=== YOUR INSTRUCTIONS ===
Once you find the line with "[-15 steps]" in the data that follows, repeat it and every line after it exactly, through the line with "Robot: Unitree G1".

=== DATA BELOW ===

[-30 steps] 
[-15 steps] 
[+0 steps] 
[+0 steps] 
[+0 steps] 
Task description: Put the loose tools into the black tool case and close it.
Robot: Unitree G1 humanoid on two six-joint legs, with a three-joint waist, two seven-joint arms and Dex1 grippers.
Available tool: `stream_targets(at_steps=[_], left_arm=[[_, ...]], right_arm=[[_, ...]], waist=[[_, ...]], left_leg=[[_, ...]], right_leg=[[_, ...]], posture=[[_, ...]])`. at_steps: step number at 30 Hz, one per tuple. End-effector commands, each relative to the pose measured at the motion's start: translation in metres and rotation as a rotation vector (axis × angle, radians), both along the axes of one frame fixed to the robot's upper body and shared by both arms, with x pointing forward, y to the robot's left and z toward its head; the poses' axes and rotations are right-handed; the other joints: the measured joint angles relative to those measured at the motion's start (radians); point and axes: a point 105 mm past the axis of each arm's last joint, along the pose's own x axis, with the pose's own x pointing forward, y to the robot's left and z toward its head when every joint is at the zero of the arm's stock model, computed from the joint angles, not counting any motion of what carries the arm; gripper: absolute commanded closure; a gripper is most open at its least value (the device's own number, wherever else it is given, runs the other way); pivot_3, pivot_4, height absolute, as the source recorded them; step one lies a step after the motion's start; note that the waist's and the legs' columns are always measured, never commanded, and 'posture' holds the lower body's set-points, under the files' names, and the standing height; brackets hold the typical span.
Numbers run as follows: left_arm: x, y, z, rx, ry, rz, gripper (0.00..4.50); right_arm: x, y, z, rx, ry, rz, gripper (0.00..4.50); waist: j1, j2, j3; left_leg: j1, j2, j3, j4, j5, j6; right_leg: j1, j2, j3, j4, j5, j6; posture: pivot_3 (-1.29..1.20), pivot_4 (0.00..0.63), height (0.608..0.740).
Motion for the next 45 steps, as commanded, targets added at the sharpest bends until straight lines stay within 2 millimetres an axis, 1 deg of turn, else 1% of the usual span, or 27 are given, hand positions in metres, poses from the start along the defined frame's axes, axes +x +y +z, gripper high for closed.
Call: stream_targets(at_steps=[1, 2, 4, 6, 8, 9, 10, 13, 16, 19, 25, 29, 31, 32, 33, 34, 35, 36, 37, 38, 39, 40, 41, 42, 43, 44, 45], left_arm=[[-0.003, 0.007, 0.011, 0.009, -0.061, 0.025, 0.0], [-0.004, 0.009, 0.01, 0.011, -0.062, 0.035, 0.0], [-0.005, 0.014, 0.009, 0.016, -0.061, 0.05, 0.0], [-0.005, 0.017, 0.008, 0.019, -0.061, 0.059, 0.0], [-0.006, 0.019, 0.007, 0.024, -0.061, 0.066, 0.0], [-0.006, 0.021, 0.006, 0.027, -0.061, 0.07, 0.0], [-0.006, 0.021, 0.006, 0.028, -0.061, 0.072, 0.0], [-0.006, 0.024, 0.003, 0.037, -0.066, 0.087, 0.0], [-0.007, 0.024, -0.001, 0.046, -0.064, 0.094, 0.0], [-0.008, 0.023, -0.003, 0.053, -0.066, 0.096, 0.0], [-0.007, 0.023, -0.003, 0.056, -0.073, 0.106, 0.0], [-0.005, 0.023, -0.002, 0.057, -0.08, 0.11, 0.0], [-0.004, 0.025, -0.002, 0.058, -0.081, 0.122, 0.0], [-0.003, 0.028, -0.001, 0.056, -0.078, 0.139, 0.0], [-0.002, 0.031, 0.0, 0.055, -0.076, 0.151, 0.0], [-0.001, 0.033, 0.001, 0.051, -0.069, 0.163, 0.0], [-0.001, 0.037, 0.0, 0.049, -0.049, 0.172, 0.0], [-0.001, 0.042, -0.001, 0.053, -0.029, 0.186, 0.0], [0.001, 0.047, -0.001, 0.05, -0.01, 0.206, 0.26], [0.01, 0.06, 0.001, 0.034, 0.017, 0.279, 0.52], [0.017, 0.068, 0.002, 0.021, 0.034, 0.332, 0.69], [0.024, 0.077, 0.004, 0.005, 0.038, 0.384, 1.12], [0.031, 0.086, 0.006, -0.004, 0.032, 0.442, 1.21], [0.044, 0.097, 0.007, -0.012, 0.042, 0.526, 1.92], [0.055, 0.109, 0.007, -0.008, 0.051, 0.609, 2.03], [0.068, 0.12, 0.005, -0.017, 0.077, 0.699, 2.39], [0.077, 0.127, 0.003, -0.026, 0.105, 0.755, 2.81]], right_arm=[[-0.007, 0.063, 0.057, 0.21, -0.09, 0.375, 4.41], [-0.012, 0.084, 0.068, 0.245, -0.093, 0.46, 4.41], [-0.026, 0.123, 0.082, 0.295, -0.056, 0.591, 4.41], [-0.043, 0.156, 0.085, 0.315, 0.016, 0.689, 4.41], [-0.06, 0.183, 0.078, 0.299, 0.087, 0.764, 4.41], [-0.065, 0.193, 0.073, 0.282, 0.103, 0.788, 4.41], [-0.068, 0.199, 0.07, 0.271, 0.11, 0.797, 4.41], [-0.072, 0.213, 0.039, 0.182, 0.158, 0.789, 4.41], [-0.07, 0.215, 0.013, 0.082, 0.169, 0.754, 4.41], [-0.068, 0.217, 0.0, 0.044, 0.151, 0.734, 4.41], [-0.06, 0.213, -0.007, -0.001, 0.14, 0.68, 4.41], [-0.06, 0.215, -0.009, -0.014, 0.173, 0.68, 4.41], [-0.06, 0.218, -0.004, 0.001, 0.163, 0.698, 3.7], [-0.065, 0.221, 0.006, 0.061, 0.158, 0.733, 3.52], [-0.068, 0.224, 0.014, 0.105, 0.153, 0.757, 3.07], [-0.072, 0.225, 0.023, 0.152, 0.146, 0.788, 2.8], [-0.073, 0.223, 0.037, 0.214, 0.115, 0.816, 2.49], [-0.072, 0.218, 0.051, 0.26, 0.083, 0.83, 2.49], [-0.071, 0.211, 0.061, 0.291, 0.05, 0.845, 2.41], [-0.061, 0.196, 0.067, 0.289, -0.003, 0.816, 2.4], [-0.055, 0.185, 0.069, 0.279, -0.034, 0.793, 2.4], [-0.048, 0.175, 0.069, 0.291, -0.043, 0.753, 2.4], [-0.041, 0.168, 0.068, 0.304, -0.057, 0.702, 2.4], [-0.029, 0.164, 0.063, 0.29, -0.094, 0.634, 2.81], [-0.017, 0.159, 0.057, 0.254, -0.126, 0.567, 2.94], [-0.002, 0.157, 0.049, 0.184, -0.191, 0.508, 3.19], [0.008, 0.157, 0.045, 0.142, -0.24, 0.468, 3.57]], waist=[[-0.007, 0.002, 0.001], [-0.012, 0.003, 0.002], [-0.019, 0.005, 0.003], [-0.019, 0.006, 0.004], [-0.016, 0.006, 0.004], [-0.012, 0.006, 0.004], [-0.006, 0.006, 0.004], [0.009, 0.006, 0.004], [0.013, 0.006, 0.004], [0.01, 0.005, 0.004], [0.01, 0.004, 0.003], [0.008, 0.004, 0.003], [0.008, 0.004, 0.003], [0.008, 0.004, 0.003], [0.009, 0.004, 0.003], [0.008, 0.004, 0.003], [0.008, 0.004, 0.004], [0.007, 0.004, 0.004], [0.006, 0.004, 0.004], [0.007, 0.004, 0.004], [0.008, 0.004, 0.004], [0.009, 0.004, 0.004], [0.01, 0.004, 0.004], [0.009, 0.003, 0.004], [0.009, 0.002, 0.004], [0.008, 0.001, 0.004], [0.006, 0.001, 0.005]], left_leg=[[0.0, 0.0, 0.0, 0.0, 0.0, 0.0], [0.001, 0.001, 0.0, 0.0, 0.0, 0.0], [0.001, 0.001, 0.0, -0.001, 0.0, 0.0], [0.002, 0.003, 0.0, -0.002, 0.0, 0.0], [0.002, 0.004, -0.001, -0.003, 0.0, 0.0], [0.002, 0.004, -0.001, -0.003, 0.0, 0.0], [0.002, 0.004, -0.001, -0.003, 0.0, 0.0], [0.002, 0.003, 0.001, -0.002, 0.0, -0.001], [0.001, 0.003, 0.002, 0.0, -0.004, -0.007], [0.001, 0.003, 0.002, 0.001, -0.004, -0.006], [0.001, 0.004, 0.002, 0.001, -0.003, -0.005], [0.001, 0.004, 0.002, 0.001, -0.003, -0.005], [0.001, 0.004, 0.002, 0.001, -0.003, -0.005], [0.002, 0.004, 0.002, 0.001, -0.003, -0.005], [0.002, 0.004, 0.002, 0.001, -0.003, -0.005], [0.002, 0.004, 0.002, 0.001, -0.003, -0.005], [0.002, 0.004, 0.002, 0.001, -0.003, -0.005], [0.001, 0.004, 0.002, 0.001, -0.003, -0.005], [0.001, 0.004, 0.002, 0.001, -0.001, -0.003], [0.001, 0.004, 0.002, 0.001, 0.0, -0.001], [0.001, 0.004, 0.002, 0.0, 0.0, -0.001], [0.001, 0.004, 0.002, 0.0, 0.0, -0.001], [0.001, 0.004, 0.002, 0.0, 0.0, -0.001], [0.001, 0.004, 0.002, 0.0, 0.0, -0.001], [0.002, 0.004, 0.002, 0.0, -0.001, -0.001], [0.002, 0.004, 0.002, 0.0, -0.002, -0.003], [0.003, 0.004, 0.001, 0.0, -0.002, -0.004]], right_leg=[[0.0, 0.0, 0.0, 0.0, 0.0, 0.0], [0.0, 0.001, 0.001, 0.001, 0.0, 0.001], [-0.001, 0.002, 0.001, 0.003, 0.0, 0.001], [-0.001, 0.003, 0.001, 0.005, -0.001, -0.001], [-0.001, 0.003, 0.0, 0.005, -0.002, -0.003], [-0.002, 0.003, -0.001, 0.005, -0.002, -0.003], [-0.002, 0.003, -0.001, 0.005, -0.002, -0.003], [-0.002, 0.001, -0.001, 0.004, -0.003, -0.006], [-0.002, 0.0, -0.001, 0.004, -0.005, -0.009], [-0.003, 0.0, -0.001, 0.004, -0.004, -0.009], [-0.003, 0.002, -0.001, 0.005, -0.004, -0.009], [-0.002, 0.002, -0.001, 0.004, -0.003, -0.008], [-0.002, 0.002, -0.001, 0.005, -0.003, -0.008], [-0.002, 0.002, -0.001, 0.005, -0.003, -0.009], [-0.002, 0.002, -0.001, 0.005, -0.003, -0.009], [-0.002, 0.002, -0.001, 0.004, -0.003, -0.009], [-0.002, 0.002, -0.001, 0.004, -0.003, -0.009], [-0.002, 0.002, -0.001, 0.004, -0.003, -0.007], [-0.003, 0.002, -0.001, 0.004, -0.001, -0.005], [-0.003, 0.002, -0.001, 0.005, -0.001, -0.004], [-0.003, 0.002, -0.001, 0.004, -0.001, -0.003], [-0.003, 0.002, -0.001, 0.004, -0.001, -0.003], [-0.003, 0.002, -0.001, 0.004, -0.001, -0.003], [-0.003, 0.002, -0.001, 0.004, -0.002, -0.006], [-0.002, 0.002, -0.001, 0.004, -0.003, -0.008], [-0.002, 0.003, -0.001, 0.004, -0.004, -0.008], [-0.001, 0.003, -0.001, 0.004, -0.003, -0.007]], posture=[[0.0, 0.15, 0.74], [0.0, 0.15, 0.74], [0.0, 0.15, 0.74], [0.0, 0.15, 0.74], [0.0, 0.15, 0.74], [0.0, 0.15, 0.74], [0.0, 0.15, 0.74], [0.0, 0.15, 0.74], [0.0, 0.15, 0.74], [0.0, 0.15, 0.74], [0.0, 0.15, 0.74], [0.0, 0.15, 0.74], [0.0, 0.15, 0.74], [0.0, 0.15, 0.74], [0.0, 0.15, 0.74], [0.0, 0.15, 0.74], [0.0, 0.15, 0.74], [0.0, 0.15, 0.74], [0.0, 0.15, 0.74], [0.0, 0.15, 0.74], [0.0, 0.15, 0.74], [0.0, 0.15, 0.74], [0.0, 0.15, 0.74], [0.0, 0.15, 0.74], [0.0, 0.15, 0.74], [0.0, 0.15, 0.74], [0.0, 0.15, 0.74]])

=== RESPONSE BELOW ===
[-15 steps] 
[+0 steps] 
[+0 steps] 
[+0 steps] 
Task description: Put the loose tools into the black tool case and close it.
Robot: Unitree G1 humanoid on two six-joint legs, with a three-joint waist, two seven-joint arms and Dex1 grippers.

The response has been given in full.